# Task details
Give again, word for word, each line below starting at the one that contains "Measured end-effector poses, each" and ending at the one that contains "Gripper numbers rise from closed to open".

# Records for the exercise
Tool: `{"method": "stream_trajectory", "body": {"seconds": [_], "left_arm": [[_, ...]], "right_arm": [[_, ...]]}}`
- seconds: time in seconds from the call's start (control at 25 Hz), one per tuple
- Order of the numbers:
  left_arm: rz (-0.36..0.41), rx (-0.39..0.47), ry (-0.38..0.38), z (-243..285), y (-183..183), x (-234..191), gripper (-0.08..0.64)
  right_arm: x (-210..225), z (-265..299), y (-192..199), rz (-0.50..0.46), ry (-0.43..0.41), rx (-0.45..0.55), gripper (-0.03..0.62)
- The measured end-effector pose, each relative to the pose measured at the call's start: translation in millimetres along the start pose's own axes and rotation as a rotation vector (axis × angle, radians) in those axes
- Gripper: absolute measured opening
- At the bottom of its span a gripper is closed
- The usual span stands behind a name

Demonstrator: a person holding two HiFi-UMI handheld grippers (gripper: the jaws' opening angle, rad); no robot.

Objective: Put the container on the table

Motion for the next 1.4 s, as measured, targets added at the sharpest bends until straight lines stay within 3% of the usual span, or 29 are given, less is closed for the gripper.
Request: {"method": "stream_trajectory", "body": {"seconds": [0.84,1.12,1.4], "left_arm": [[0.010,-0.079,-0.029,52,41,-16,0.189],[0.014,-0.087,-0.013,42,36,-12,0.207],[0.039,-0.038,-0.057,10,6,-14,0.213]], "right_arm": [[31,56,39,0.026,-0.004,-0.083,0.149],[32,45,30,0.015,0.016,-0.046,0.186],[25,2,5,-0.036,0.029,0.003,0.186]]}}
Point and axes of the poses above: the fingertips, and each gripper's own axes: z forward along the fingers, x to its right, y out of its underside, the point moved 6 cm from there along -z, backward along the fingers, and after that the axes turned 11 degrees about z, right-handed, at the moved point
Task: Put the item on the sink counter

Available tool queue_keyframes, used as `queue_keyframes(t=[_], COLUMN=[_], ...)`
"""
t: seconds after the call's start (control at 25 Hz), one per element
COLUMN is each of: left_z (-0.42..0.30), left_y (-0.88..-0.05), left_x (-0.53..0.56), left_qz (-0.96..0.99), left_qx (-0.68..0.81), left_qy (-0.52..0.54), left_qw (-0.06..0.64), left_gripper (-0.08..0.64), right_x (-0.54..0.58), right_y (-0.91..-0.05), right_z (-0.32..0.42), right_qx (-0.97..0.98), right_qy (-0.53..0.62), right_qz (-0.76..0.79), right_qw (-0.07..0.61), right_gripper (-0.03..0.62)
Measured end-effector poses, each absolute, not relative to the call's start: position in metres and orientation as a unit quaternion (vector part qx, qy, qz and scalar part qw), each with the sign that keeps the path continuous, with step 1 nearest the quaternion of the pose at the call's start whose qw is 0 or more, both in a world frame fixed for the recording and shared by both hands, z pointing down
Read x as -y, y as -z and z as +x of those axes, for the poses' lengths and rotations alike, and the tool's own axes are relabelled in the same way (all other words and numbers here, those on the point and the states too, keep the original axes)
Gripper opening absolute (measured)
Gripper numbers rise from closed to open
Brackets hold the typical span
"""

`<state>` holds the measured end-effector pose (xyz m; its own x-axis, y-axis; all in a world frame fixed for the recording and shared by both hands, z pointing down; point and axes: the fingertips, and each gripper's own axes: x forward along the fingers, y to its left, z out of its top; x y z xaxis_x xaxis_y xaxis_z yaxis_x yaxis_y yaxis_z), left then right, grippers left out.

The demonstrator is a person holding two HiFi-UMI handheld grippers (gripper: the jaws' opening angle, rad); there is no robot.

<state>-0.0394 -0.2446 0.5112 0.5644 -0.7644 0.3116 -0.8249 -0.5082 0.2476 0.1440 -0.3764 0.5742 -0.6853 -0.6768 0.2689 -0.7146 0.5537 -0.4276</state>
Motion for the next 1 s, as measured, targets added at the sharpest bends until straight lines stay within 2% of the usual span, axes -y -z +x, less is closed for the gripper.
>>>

# Task answer
Measured end-effector poses, each absolute, not relative to the call's start: position in metres and orientation as a unit quaternion (vector part qx, qy, qz and scalar part qw), each with the sign that keeps the path continuous, with step 1 nearest the quaternion of the pose at the call's start whose qw is 0 or more, both in a world frame fixed for the recording and shared by both hands, z pointing down
Read x as -y, y as -z and z as +x of those axes, for the poses' lengths and rotations alike, and the tool's own axes are relabelled in the same way (all other words and numbers here, those on the point and the states too, keep the original axes)
Gripper opening absolute (measured)
Gripper numbers rise from closed to open

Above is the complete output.